Which lines below contain the word "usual"? Copy each one.

+ + +

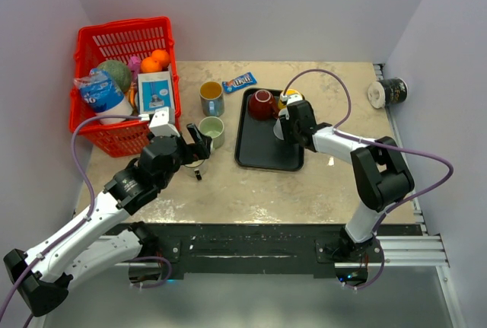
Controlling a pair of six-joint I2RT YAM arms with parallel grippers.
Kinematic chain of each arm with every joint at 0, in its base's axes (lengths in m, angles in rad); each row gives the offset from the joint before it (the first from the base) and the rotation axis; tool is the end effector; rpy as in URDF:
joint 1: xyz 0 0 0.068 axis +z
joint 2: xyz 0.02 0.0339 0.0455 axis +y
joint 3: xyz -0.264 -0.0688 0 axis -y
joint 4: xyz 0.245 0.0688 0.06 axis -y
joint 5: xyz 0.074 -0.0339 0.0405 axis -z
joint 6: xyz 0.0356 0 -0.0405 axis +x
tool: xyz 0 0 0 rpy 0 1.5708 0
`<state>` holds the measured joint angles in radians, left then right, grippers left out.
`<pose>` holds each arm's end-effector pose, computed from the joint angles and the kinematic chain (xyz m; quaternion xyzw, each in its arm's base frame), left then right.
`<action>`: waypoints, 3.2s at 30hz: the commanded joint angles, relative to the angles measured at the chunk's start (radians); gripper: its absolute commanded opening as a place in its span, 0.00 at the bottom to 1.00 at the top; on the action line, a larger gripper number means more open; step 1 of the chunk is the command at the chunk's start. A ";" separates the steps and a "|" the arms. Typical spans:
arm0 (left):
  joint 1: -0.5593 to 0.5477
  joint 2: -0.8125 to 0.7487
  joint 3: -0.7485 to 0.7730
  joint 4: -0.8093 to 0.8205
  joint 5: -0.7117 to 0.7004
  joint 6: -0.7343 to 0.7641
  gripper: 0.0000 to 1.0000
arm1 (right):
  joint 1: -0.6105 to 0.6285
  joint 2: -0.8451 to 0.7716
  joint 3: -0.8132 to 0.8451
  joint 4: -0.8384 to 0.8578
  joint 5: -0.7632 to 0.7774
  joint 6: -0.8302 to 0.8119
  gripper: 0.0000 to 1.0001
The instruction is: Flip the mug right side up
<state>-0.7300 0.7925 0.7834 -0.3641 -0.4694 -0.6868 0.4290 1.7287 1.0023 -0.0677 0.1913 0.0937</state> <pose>0.1439 -0.1071 0.3207 -0.1137 0.8060 -0.2108 0.5413 0.3310 0.1440 0.1786 -0.1181 0.9144 0.0120 0.3870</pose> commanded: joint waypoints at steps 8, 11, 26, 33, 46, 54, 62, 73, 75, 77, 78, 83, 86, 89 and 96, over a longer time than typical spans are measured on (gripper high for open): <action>-0.003 -0.001 0.007 0.047 -0.002 0.007 0.99 | -0.003 -0.049 0.036 0.043 0.036 0.017 0.31; -0.002 0.001 0.008 0.051 -0.003 0.007 0.99 | -0.003 -0.058 0.032 0.054 0.039 0.018 0.31; -0.002 0.013 0.010 0.062 0.008 0.010 0.99 | -0.003 -0.052 0.035 0.054 0.004 0.024 0.00; -0.002 0.013 0.008 0.063 0.021 0.010 0.99 | -0.004 -0.126 0.033 0.023 -0.061 0.090 0.00; -0.002 0.031 -0.068 0.398 0.418 0.092 0.99 | -0.003 -0.463 0.021 0.152 -0.545 0.495 0.00; -0.002 0.094 -0.111 0.769 0.724 0.032 0.99 | 0.001 -0.570 0.019 0.431 -0.713 0.760 0.00; -0.002 0.174 -0.063 1.051 0.759 -0.056 0.99 | 0.027 -0.652 -0.002 0.635 -0.719 0.890 0.00; -0.002 0.241 0.020 1.214 0.747 -0.106 0.88 | 0.070 -0.669 0.004 0.773 -0.725 0.928 0.00; -0.002 0.254 0.040 1.220 0.764 -0.109 0.81 | 0.071 -0.670 0.009 0.792 -0.747 0.926 0.00; -0.002 0.258 0.056 1.228 0.781 -0.114 0.75 | 0.076 -0.670 0.013 0.786 -0.757 0.919 0.00; -0.002 0.264 0.059 1.231 0.782 -0.118 0.72 | 0.076 -0.670 0.012 0.793 -0.769 0.916 0.00; -0.002 0.283 0.079 1.237 0.791 -0.137 0.61 | 0.093 -0.672 0.006 0.825 -0.786 0.916 0.00; -0.002 0.303 0.089 1.238 0.807 -0.154 0.56 | 0.105 -0.664 0.009 0.841 -0.797 0.914 0.00; -0.002 0.307 0.086 1.246 0.796 -0.171 0.51 | 0.117 -0.658 0.004 0.852 -0.805 0.910 0.00; -0.002 0.298 0.060 1.283 0.772 -0.192 0.41 | 0.131 -0.664 -0.013 0.842 -0.825 0.870 0.00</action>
<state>-0.7300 1.1023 0.8295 0.8307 0.3183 -0.8555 0.5491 1.1038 0.9867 0.6701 -0.6170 1.0012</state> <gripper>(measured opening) 0.424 0.150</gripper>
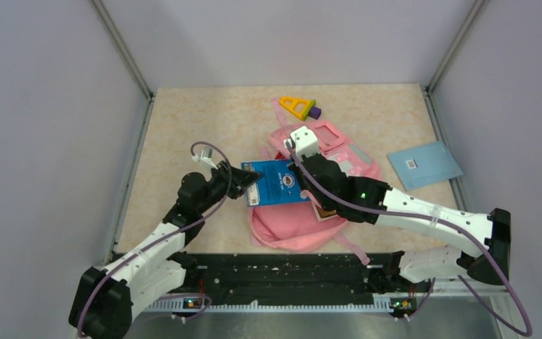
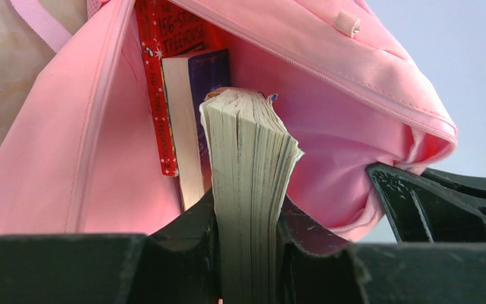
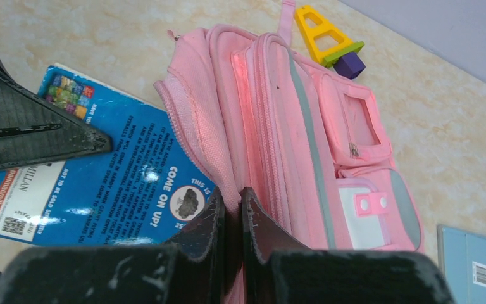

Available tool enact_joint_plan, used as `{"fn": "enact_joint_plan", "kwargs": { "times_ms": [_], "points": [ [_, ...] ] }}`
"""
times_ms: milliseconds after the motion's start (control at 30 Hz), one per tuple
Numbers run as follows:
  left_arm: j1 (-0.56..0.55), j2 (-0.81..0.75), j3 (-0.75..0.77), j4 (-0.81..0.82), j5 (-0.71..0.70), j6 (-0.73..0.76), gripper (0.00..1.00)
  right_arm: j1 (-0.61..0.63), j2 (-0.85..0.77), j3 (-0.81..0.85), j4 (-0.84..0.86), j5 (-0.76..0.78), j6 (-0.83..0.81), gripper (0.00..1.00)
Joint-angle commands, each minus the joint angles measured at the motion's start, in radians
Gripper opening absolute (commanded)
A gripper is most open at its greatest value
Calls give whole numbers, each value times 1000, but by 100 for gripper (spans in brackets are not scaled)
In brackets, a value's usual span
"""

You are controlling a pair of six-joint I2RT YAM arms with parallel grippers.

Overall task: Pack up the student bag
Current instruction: Place the book in the student bag.

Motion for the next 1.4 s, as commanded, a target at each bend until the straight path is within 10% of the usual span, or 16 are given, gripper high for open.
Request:
{"fn": "enact_joint_plan", "kwargs": {
  "times_ms": [0,600,900,1367],
  "points": [
    [-46,65,64,200,-67,-23,0,3,-41,87,197,1,17,0],
    [-372,652,362,413,-407,114,0,4,-44,79,186,16,-18,0],
    [-379,627,436,37,-484,439,86,3,-81,47,153,78,-45,0],
    [-321,230,306,-510,-695,838,96,3,-82,28,167,65,-52,0]
  ]
}}
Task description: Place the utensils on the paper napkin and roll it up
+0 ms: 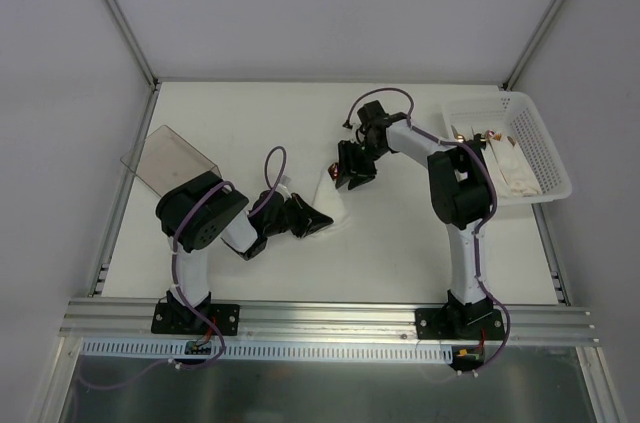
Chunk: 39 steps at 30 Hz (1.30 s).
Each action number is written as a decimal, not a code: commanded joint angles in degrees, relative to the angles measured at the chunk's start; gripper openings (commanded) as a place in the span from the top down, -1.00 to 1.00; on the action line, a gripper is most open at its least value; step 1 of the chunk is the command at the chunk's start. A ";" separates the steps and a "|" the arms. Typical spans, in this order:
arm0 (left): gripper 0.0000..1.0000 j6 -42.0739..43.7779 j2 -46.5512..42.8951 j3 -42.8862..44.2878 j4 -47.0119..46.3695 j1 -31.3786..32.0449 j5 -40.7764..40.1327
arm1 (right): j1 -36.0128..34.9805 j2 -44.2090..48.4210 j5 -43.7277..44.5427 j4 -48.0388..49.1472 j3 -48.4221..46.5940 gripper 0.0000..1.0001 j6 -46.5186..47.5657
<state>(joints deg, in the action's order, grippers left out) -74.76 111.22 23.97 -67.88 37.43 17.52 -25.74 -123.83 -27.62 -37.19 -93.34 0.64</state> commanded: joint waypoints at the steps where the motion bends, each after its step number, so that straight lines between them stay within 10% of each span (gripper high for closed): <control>1: 0.99 3.48 1.72 -2.43 13.03 0.19 -2.05 | -0.19 0.69 -3.23 2.82 0.79 0.01 -2.66; 20: 0.99 3.57 1.55 -2.17 13.38 0.19 -1.70 | -3.26 -0.53 1.23 4.76 4.48 0.03 -4.86; 39: 0.99 3.83 -0.56 -1.99 14.70 0.19 -1.79 | -4.94 -4.14 8.81 -0.78 0.18 0.99 -6.89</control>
<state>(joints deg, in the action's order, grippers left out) -74.06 109.91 24.29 -65.43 37.43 17.52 -30.33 -125.38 -23.81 -34.96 -92.60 -6.81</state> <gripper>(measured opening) 0.008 0.047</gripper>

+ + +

# ANSWER SPACE:
In brackets, a value's usual span
Motion for the next 1.4 s, as commanded, a target at each bend until the straight path is within 10% of the usual span, or 16 are given, gripper high for open.

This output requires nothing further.